[Activity]: Below is a listing. Set down exactly the lines from the one containing "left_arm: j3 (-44" through the one containing "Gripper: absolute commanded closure", both ends included, and leave out the rest.
=== Begin Enclosure ===
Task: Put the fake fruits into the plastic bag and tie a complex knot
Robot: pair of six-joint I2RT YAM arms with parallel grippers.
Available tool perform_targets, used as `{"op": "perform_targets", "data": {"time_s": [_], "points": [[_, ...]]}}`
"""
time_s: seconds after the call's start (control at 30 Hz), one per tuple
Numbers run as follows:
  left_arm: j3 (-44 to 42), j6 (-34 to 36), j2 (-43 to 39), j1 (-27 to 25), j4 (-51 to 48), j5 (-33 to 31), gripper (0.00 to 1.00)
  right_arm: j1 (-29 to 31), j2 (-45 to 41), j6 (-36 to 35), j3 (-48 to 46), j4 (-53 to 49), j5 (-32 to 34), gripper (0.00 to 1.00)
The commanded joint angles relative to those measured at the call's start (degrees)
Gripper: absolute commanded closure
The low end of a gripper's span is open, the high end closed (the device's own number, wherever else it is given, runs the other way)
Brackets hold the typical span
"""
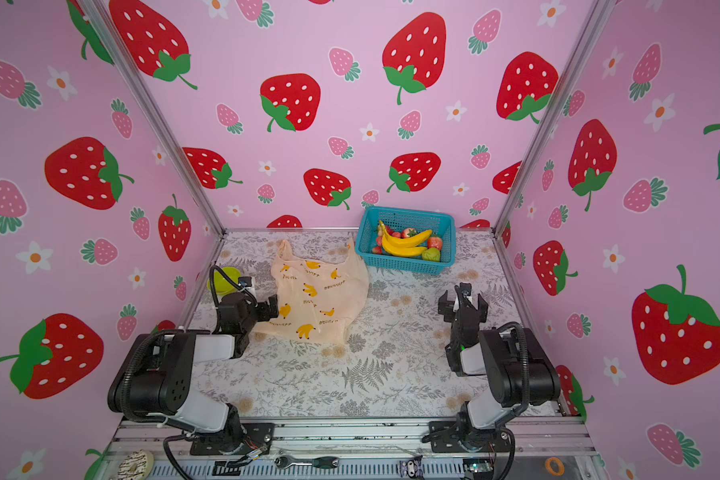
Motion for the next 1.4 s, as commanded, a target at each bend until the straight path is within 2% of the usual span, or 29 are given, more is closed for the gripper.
{"op": "perform_targets", "data": {"time_s": [0.0,0.1,0.2,0.3,0.37,0.4,0.47,0.53,0.6,0.73,0.83,0.9,1.07,1.27,1.37], "points": [[1.54,0.67,0.0,0.21,1.56,0.47,0.01,-0.22,-0.02,-0.22,0.61,1.84,-0.03,0.0],[3.34,-0.12,-3.55,0.2,-4.24,-1.2,0.01,-0.17,-0.78,0.07,-0.64,4.2,0.75,0.0],[4.63,-2.73,-10.5,0.21,-12.37,-6.54,0.01,0.06,-6.99,1.88,-3.47,3.86,6.23,0.0],[6.56,-12.24,-16.63,0.29,-21.09,-14.53,0.01,0.04,-16.73,6.44,-5.89,-1.63,14.34,0.0],[9.37,-18.35,-18.98,0.29,-28.83,-16.74,0.01,0.02,-23.69,11.89,-6.67,-7.36,17.23,0.0],[10.34,-20.38,-19.43,0.33,-31.24,-15.81,0.01,0.05,-26.09,13.87,-6.75,-9.92,17.12,0.01],[11.17,-23.14,-19.6,-0.03,-32.43,-8.63,0.01,0.06,-31.29,16.56,-5.67,-16.74,14.63,0.03],[11.64,-26.21,-19.04,-1.43,-31.76,-3.03,0.02,0.56,-33.54,17.81,-3.97,-20.75,10.17,0.06],[13.29,-27.92,-18.19,-4.41,-33.71,-0.99,0.02,2.43,-34.03,17.75,-1.26,-24.24,5.09,0.09],[18.25,-25.06,-16.39,-13.53,-43.16,-8.46,0.02,11.21,-30.02,14.66,6.89,-33.51,-1.23,0.09],[19.05,-25.28,-15.87,-17.08,-48.7,-11.67,0.02,19.06,-25.69,12.65,11.22,-38.14,-2.67,0.08],[17.84,-26.51,-16.68,-17.32,-50.86,-11.58,0.02,23.34,-22.43,12.61,13.66,-39.81,-3.7,0.08],[14.83,-26.68,-17.54,-17.23,-53.03,-13.18,0.02,30.96,-11.07,16.13,21.29,-43.12,-11.44,0.09],[22.1,-25.5,-10.13,-16.36,-51.63,-9.73,0.03,36.22,1.04,19.8,28.09,-39.81,-17.7,0.16],[27.17,-25.91,-5.08,-14.56,-50.07,-6.18,0.11,36.51,5.13,21.24,29.39,-37.32,-20.31,0.25]]}}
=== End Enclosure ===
[Exercise solution]:
  left_arm: j3 (-44 to 42), j6 (-34 to 36), j2 (-43 to 39), j1 (-27 to 25), j4 (-51 to 48), j5 (-33 to 31), gripper (0.00 to 1.00)
  right_arm: j1 (-29 to 31), j2 (-45 to 41), j6 (-36 to 35), j3 (-48 to 46), j4 (-53 to 49), j5 (-32 to 34), gripper (0.00 to 1.00)
The commanded joint angles relative to those measured at the call's start (degrees)
Gripper: absolute commanded closure

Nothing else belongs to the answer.